§ Collection entries:
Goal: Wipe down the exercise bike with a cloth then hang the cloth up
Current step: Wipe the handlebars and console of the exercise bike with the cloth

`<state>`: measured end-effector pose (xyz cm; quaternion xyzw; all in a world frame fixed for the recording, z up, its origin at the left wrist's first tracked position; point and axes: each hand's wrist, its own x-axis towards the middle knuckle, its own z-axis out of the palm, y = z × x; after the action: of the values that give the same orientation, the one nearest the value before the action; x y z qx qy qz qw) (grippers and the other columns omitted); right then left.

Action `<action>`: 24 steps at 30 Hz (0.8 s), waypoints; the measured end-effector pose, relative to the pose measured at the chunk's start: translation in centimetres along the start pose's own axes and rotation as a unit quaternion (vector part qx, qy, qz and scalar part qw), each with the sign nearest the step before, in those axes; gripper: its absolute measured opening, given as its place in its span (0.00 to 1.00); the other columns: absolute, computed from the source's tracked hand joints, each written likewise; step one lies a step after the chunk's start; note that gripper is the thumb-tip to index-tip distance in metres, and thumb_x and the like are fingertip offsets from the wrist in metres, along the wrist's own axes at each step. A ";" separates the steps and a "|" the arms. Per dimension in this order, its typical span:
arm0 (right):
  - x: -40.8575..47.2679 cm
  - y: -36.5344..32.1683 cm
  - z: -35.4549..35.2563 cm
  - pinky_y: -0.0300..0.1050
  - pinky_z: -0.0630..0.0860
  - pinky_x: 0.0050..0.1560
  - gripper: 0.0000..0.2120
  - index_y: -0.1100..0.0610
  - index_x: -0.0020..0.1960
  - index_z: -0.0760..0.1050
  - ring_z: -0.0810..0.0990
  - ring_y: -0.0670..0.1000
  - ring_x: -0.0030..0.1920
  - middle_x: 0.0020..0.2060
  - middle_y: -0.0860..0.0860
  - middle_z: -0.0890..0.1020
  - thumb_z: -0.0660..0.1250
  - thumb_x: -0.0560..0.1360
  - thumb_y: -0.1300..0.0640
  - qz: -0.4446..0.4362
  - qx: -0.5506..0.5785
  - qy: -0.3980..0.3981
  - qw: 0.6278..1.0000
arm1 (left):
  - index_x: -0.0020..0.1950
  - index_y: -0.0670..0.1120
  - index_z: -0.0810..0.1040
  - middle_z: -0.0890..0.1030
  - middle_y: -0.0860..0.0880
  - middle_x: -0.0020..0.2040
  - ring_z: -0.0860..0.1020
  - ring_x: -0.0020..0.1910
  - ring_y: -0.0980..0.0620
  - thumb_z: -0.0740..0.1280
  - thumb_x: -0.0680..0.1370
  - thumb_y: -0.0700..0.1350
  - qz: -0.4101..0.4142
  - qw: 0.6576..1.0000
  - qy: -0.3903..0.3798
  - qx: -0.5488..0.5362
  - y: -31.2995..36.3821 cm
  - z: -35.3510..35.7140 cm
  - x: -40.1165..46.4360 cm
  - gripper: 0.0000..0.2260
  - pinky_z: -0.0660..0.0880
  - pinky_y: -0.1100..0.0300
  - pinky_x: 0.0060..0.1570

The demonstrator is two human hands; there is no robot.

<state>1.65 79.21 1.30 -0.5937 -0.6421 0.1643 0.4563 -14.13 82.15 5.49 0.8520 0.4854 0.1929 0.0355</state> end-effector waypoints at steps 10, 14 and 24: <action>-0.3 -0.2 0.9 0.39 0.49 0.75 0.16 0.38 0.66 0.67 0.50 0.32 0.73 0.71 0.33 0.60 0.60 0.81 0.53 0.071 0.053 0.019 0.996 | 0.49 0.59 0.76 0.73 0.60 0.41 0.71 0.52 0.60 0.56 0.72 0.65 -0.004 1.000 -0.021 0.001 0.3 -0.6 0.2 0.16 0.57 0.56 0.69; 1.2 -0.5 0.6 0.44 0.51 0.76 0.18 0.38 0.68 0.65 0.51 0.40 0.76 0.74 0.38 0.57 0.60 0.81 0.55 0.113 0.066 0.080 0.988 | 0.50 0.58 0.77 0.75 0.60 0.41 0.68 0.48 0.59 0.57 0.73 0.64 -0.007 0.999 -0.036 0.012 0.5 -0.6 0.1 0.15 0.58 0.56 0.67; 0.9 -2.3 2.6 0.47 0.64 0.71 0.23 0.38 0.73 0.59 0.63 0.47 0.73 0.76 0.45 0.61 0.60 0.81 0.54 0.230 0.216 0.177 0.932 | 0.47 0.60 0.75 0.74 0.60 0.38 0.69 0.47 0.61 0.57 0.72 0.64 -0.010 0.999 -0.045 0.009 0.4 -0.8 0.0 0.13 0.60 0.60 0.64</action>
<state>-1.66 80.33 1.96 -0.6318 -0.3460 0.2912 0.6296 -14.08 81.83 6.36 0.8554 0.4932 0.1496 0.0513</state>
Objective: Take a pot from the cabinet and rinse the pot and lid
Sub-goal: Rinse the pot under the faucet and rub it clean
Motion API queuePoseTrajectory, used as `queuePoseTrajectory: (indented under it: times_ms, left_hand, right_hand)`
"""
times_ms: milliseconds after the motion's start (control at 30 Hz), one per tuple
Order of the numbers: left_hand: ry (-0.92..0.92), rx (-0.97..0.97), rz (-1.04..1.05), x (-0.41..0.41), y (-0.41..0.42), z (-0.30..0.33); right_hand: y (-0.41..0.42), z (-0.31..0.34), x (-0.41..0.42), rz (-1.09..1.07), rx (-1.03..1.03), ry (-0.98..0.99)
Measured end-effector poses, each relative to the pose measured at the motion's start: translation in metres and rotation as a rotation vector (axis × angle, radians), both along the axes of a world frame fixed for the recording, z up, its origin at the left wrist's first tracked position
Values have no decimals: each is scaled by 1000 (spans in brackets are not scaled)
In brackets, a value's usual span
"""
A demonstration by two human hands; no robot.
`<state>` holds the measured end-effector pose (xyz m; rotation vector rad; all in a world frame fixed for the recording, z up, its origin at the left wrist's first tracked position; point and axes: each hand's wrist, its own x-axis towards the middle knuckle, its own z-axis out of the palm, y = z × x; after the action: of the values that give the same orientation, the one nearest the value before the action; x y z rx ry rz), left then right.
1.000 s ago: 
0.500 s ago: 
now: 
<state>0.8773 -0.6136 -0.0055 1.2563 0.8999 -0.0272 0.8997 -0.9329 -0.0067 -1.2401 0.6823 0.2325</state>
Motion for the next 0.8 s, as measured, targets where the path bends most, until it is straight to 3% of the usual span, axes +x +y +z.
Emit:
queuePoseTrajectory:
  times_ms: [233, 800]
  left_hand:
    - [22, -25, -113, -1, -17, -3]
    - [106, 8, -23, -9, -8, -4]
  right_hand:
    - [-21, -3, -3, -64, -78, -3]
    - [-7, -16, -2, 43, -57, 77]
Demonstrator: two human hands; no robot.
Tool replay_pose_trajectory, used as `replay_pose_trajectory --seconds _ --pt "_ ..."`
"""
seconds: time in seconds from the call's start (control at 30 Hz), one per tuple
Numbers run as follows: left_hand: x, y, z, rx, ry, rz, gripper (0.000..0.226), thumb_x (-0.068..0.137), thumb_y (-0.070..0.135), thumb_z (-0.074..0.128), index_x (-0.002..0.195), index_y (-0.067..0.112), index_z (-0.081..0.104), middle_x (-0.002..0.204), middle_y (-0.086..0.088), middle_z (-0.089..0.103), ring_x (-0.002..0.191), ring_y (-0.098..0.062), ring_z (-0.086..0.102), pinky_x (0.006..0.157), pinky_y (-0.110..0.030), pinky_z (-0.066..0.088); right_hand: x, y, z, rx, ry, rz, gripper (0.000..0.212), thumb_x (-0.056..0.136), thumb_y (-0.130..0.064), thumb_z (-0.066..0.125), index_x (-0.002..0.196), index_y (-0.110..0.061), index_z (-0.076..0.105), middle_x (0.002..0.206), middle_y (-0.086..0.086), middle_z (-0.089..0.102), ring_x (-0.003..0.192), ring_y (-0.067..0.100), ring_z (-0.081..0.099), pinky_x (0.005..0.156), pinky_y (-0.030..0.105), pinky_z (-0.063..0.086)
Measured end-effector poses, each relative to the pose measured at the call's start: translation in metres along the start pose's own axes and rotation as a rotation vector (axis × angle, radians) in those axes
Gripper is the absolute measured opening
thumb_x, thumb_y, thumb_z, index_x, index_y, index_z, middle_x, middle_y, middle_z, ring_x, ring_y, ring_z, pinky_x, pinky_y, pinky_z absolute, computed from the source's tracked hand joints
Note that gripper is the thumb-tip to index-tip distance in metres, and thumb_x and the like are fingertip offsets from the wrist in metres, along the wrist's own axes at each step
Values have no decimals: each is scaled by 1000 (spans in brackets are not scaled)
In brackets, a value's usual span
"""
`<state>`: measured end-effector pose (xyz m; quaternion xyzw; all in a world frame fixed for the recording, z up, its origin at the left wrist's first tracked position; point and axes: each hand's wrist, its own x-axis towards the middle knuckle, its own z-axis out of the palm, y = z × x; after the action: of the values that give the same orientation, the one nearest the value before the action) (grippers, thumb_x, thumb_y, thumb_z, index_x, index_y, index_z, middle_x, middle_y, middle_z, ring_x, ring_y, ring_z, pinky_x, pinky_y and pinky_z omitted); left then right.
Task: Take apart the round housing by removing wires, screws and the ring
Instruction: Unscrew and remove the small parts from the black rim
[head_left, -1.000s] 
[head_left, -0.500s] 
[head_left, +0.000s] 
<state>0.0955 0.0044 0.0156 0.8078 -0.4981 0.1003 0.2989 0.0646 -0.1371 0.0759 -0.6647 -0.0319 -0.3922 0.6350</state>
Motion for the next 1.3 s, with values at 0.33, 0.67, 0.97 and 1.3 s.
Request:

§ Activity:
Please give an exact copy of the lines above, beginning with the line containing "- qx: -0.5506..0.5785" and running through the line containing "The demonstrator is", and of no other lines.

§ Answer section:
  - qx: -0.5506..0.5785
  - qy: -0.3980..0.3981
  - qw: 0.6278..1.0000
arm1 (left):
  - index_x: -0.0020..0.1950
  - index_y: -0.0670..0.1120
  - index_z: -0.0810..0.1040
  - middle_z: -0.0890..0.1030
  - middle_y: -0.0860..0.0880
  - middle_x: -0.0020..0.2040
  - ring_z: -0.0860..0.1020
  - ring_x: -0.0020..0.1910
  - ring_y: -0.0980..0.0620
  - thumb_z: -0.0740..0.1280
  - thumb_x: -0.0680..0.1370
  - thumb_y: -0.0700..0.1350
  - qz: -0.4101..0.4142
  - qw: 0.6576..1.0000
  - qy: -0.3903..0.3798
  - qx: -0.5488..0.5362
  - y: -31.2995..36.3821 cm
  - z: -35.3510..35.7140 cm
  - x: -40.1165..46.4360 cm
  - gripper: 0.0000..0.2260
  - pinky_z: -0.0660..0.0880
  - pinky_y: -0.1100..0.0300
  - pinky_x: 0.0060..0.1570

The demonstrator is two human hands; there is no robot.

This exercise requires no further output.